A Virus Infecting Hibiscus rosa-sinensis Represents an Evolutionary Link Between Cileviruses and Higreviruses

Hibiscus (Hibiscus spp.) are popular ornamental and landscape plants in Hawaii which are susceptible to foliar diseases caused by viruses belonging to the genera Cilevirus and Higrevirus (family Kitaviridae). In this study, a virus infecting H. rosa-sinensis plants displaying foliar symptoms consistent with infection by a kitavirus, including yellow chlorotic blotches with a green perimeter, was characterized.

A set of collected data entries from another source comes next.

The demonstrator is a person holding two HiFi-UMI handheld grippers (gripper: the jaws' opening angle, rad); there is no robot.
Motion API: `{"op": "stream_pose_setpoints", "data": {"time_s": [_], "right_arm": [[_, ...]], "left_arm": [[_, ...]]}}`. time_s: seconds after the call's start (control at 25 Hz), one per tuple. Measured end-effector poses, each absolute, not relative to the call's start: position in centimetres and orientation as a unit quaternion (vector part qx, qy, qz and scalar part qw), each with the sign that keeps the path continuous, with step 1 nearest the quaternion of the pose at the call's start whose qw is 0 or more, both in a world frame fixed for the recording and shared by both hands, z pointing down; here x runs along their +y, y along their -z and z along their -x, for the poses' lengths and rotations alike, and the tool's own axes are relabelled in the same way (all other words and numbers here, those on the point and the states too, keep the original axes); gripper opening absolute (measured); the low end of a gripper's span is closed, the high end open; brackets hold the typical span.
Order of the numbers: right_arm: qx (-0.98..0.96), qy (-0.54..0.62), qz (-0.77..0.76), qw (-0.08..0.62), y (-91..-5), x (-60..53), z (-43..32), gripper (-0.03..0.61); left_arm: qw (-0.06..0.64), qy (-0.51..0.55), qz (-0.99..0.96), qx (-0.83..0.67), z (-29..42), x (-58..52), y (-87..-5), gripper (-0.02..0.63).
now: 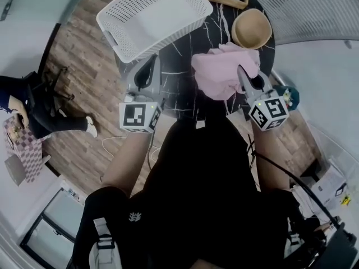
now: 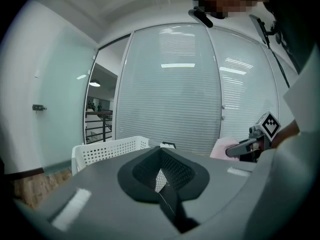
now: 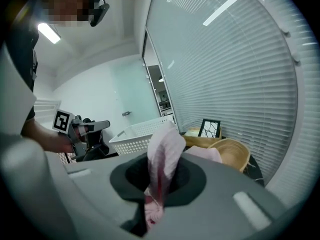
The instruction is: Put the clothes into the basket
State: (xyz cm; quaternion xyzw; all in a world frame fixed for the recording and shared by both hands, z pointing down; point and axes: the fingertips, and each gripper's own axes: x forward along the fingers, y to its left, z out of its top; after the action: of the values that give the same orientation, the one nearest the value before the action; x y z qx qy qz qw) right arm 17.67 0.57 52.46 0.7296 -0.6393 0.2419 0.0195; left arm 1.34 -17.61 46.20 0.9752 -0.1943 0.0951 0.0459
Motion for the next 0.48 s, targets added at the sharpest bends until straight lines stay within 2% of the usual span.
{"op": "stream_pose_setpoints", "data": {"time_s": [0.48], "right_arm": [[-0.661, -0.176, -0.729, 0.037, -45.3, -1.1, -18.4, 0.032]], "left_arm": [[0.045, -0.041, -0.971, -0.229, 0.4, -19.3, -41.4, 0.006]]}}
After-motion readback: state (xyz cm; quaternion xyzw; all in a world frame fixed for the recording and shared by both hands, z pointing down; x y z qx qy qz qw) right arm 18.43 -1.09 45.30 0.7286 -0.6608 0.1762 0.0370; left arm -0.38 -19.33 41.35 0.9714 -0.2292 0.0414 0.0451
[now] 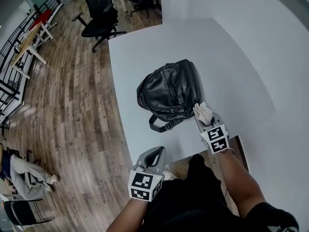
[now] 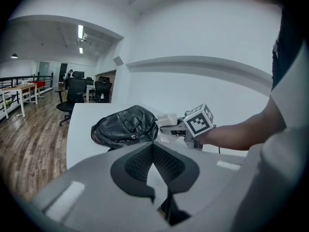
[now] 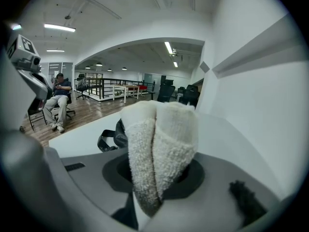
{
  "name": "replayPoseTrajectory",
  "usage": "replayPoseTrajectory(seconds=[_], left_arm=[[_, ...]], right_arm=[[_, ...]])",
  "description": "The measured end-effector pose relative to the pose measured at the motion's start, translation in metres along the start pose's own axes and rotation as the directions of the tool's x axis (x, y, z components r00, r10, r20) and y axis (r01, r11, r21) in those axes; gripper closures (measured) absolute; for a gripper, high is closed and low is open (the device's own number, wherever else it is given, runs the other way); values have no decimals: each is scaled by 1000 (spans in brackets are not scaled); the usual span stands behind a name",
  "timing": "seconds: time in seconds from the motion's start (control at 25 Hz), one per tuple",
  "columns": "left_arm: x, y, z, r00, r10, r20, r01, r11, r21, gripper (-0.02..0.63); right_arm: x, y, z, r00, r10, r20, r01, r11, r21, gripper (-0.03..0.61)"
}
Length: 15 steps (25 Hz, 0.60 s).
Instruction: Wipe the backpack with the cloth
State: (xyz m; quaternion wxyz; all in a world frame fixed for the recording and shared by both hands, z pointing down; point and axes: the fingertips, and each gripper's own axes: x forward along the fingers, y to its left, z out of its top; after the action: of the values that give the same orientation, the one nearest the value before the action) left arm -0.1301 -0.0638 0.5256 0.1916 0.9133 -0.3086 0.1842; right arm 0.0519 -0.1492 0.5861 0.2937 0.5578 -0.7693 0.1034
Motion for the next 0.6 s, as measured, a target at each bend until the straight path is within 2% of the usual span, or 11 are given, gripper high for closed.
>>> replayPoseTrajectory(seconds=[0.28, 0.6], left_arm=[[-14, -1, -4, 1000, 17, 17, -17, 1000, -11, 607], [-22, -15, 5, 999, 17, 40, -17, 1000, -6, 607]], right_arm=[[-7, 19, 0, 1000, 14, 1, -14, 1000, -6, 480], [-28, 15, 15, 1000, 8, 30, -7, 1000, -6, 480]])
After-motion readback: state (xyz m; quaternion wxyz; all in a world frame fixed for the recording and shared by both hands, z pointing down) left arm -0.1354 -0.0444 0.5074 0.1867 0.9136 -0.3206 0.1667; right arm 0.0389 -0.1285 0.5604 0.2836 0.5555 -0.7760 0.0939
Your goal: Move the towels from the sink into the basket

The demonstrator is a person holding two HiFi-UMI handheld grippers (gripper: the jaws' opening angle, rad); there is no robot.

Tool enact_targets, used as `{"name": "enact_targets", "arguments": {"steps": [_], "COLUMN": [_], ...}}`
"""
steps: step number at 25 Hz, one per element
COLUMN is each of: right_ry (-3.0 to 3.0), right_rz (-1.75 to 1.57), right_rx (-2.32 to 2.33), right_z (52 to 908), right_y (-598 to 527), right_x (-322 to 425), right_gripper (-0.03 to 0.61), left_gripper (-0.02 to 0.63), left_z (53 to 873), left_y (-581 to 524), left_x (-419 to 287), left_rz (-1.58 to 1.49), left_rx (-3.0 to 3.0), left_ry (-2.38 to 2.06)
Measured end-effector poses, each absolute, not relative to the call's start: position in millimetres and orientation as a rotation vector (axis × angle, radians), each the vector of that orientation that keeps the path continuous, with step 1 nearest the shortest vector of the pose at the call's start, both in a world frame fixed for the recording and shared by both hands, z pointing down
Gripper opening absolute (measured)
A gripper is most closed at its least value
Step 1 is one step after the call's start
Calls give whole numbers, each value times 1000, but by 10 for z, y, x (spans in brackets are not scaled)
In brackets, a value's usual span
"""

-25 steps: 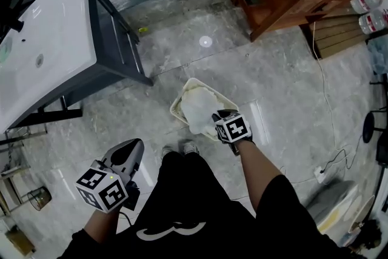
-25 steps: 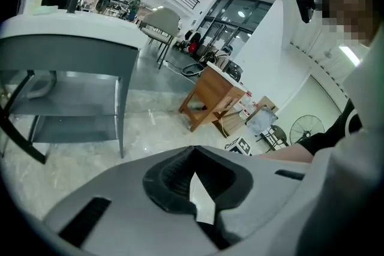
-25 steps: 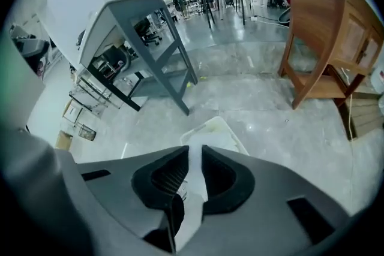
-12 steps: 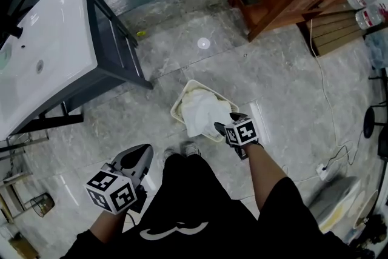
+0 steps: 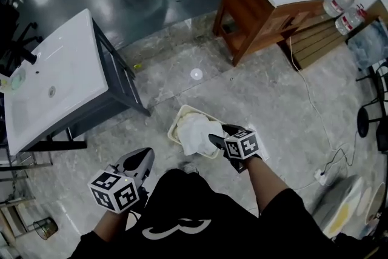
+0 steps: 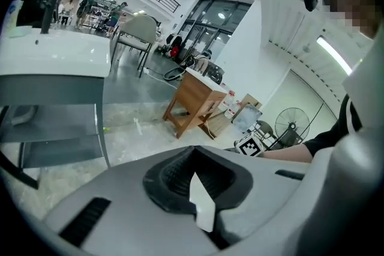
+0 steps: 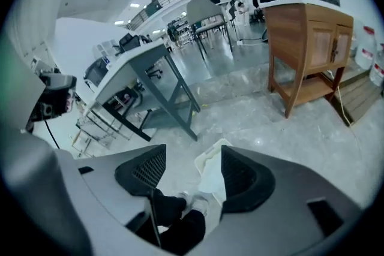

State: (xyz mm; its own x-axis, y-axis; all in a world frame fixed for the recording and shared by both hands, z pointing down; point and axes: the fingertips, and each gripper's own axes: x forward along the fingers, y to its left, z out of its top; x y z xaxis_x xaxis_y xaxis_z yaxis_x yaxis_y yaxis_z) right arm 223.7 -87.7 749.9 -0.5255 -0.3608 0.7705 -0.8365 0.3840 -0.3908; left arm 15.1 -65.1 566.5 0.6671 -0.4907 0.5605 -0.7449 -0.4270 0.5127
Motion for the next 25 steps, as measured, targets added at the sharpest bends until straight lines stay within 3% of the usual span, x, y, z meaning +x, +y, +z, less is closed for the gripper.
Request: {"name": "enact_targets", "arguments": {"steps": [6,7,9,11,25], "right_ry": [-2413,-2479,-2593,-2689,-2990], "right_rz": [1065,1044,967,925,613], "right_rx": [969,959,969,1001,924], "right_z": [6115,5850,5352,4928,2896], "right_y": [-899,-887,-867,-842,-416], "right_x": [1996,1961,1943,1991,1894], "right_gripper": [283,258,180,3,3], "left_gripper": [6,6,6,6,6], "left_z": [5075,4973,4764,4548,3160], "left_y": [-644,-632,-600,-552,-421], "left_x": [432,492,608,707,993], "left_rz": [371,351,319,314,120], "left_rx": [2223,2237,2262,2300,2593], "left_ry": [-947,-937,-907,-874,-807]}}
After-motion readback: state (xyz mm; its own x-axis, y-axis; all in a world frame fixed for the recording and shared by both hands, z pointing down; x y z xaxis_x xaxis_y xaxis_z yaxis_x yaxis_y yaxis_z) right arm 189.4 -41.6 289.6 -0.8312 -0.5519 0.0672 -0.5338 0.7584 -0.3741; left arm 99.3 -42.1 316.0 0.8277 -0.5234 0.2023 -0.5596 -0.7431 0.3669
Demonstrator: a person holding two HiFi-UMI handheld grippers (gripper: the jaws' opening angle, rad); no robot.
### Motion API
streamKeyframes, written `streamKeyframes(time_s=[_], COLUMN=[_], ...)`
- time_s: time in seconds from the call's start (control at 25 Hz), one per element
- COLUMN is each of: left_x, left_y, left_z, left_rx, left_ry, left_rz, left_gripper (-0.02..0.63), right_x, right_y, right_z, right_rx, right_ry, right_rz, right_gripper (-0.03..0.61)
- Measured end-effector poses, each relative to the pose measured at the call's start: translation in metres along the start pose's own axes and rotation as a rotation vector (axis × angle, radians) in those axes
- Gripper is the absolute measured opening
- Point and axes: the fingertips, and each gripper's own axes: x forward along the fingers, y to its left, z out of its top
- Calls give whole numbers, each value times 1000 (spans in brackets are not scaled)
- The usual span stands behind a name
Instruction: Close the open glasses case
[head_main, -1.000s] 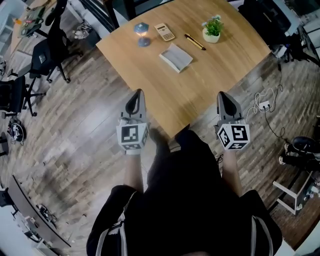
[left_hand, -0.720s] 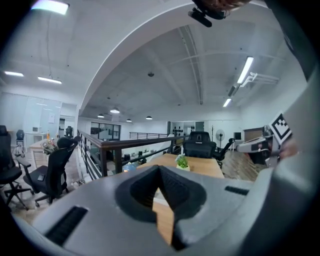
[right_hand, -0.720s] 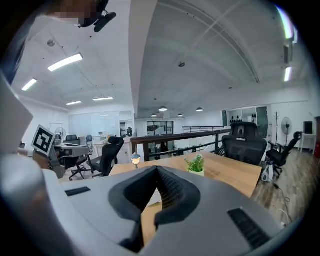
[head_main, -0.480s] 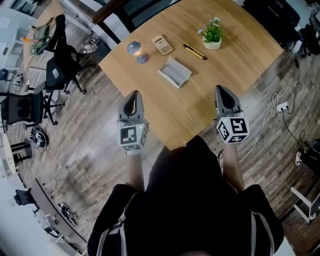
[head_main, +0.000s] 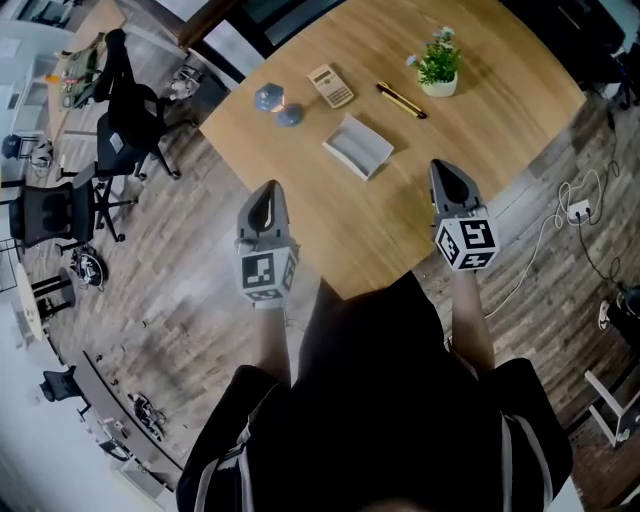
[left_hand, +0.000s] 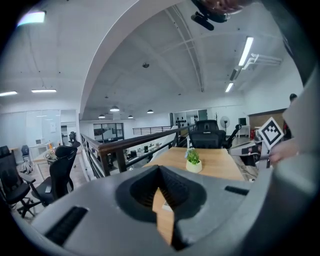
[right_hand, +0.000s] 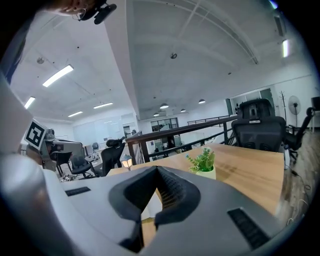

The genome consisted of two RNAs 8.4 and 4.4 kb in length, and was organized most similarly to cileviruses, but with important distinctions. These included the location of the p29 homolog as the 3′-terminal open reading frame (ORF) of RNA2 instead of its typical locus at the 3′-end of RNA1; the absence of a p15 homolog on RNA2 and the adjacent intergenic region which also harbors small putative ORFs of unknown function; and the presence of an ORF encoding a 10 kDa protein at the 3′-terminal end of RNA1 that was also found to be present in the hibiscus green spot virus 2 genome. Spherical particles approximately 55–65 nm in diameter were observed in infected leaf tissue, and viral RNA was detected by reverse-transcription PCR in individual mites collected from symptomatic plants tentatively identified as Brevipalpus yothersi. Although phylogenetic analyses placed this virus between the higrevirus and cilevirus clades, we propose the tentative taxonomic placement of this virus, designated hibiscus yellow blotch virus (HYBV), within the genus Cilevirus.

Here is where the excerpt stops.